*** Dataset records ***
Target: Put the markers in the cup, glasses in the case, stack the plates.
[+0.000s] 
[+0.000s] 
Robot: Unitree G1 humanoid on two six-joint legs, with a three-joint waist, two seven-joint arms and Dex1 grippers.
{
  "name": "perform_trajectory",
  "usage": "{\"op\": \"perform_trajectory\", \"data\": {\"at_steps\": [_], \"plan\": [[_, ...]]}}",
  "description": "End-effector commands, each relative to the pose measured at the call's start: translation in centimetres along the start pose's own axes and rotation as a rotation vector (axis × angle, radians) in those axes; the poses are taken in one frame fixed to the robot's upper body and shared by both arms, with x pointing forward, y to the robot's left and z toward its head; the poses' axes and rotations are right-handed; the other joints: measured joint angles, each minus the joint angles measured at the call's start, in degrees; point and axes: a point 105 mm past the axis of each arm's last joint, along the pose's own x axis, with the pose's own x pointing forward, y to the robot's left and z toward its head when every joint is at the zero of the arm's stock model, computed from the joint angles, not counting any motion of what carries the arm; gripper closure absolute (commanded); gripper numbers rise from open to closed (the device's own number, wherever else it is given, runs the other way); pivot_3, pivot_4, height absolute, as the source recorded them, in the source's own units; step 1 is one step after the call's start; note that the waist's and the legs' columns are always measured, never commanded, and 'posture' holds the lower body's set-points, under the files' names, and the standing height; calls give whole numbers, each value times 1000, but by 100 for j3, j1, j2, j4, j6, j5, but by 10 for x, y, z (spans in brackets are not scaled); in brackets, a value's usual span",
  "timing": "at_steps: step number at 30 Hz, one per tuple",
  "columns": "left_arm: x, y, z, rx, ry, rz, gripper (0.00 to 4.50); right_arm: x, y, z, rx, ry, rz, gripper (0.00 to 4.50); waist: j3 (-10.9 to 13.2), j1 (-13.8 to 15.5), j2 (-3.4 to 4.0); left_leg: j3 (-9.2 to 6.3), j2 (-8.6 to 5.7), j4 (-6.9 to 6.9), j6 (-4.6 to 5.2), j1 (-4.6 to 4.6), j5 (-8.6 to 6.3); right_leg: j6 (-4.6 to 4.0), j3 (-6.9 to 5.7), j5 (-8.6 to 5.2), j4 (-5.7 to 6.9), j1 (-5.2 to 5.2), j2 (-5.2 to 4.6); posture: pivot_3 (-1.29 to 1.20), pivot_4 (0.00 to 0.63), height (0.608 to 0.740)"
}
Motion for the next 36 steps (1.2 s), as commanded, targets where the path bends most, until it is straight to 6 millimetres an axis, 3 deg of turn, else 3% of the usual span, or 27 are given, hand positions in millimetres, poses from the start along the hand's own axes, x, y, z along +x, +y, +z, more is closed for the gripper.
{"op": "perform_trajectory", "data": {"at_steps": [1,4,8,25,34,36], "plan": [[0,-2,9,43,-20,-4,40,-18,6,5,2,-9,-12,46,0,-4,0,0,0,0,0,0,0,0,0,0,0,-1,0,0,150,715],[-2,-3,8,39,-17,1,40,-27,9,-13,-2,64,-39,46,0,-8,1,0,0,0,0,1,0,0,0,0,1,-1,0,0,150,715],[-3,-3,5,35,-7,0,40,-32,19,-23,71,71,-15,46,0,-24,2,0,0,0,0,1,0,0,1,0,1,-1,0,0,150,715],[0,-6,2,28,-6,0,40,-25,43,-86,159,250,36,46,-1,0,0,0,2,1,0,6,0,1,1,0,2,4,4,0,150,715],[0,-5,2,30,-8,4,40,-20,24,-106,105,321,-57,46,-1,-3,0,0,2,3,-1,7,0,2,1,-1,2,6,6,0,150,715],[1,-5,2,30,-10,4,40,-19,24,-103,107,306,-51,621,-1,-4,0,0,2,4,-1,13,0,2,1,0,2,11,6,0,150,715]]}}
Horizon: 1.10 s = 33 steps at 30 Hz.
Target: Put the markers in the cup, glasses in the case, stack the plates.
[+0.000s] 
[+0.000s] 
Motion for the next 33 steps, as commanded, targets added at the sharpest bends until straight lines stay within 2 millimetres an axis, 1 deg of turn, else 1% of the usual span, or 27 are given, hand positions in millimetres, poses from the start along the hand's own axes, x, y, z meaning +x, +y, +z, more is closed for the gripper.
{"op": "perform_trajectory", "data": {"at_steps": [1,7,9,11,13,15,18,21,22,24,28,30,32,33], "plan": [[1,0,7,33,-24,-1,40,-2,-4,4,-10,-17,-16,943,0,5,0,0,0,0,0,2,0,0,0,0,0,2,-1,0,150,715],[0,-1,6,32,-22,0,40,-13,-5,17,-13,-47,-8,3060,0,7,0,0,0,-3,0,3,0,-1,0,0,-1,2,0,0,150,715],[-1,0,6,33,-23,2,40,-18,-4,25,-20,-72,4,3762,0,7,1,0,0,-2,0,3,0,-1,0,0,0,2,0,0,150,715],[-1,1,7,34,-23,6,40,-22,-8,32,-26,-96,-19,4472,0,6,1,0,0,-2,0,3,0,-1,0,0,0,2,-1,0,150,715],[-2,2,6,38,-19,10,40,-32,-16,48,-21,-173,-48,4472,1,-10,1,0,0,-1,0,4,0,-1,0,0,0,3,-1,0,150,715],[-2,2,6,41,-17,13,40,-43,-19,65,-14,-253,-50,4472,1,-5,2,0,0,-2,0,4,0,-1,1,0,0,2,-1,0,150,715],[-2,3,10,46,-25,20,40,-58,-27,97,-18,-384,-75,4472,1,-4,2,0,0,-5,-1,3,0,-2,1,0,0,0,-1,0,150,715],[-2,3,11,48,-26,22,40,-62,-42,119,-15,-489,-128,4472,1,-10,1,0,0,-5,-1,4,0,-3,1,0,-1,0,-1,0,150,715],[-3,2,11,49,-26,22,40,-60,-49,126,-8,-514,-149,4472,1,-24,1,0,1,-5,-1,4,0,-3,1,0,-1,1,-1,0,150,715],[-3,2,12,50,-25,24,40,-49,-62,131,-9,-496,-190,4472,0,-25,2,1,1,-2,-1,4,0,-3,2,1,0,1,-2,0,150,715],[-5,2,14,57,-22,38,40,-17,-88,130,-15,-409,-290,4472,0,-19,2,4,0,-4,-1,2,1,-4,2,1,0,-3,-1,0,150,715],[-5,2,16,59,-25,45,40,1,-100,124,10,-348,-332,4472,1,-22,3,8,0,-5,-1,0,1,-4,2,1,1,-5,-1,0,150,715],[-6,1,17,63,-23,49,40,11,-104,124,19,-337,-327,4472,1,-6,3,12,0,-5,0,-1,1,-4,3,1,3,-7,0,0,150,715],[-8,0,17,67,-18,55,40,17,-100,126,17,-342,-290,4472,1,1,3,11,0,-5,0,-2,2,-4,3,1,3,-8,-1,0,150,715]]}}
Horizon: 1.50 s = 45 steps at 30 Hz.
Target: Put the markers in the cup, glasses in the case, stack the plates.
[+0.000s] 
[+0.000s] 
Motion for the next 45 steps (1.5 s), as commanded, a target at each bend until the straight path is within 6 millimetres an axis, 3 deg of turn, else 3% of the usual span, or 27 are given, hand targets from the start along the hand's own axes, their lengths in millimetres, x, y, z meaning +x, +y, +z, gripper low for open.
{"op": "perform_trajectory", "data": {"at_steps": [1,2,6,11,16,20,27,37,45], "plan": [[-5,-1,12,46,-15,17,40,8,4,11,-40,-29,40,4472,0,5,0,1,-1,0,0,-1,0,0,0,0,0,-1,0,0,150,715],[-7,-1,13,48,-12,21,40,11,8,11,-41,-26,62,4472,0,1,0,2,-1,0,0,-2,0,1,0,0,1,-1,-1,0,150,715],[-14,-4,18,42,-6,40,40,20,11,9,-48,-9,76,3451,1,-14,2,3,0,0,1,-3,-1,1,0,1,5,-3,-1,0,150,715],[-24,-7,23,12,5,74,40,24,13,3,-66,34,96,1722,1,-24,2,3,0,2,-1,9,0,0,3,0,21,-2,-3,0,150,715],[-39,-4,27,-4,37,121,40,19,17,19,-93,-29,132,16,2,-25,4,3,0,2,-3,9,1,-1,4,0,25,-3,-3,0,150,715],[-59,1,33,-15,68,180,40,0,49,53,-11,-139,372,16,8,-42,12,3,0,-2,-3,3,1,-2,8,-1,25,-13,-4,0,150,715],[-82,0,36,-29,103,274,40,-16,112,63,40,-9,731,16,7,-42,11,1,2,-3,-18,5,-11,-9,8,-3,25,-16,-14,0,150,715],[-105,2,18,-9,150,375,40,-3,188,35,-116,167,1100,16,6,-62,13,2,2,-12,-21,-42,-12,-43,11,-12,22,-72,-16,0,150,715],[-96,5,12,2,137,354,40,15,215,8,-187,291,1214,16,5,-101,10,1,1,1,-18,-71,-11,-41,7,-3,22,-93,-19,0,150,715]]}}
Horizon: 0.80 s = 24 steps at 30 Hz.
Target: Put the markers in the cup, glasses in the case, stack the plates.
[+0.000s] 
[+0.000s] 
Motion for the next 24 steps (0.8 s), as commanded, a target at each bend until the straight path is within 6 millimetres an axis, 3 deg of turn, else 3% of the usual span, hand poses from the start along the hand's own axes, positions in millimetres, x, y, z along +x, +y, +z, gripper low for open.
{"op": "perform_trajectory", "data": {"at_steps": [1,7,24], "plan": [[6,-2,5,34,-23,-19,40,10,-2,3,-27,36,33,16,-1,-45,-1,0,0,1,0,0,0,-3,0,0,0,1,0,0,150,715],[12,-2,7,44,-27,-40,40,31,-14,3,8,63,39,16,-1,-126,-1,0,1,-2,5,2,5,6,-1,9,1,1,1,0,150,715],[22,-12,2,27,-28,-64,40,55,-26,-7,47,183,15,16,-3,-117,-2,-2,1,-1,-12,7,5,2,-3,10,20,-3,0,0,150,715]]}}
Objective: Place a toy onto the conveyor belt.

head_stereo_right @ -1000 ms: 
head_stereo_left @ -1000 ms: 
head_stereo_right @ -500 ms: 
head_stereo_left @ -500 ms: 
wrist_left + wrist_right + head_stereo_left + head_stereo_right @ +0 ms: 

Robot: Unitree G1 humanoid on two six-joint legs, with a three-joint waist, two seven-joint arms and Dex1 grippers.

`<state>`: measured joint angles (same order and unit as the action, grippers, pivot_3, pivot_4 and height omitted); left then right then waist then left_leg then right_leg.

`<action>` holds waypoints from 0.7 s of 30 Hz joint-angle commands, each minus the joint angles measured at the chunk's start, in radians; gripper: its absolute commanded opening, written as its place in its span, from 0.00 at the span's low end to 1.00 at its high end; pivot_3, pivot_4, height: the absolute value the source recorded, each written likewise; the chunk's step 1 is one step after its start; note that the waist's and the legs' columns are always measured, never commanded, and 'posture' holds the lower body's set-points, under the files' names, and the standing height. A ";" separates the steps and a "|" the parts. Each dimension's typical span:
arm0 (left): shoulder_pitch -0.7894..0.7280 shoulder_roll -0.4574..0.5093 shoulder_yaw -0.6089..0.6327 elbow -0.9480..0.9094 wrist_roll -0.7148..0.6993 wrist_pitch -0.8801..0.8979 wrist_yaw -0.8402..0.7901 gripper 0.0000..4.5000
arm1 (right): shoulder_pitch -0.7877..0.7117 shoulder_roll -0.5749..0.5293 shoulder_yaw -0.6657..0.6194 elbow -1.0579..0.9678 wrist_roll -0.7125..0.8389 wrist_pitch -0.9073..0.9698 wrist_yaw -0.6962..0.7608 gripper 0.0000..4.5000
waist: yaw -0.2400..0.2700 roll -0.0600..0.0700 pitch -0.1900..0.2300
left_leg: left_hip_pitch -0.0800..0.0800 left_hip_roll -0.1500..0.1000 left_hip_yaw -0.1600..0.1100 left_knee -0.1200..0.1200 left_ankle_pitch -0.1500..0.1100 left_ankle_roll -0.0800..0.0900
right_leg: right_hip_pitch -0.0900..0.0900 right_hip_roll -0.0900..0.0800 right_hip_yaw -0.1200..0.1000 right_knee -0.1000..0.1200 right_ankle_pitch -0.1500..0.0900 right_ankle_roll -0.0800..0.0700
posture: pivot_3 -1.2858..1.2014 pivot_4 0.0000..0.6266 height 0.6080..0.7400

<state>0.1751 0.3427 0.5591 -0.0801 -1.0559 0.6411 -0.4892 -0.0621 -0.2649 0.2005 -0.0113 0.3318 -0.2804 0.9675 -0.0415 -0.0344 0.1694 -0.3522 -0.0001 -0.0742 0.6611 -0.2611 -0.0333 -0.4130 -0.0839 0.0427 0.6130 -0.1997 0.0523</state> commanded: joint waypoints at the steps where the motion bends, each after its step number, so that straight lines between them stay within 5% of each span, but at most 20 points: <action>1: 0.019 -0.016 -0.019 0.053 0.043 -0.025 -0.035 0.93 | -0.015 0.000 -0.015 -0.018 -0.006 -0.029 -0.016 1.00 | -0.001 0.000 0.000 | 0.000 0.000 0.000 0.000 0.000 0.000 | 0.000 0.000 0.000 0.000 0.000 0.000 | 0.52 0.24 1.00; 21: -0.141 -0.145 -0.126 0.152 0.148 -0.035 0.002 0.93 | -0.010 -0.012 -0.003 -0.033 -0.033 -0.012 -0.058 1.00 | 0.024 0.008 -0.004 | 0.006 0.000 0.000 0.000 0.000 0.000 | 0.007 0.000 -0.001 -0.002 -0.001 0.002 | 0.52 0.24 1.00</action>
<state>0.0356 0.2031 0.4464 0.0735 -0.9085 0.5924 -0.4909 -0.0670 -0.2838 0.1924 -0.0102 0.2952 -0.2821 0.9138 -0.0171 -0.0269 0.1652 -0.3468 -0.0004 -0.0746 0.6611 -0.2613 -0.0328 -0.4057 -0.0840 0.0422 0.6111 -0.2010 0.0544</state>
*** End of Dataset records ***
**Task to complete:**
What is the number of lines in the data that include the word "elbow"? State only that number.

**Task answer:**
2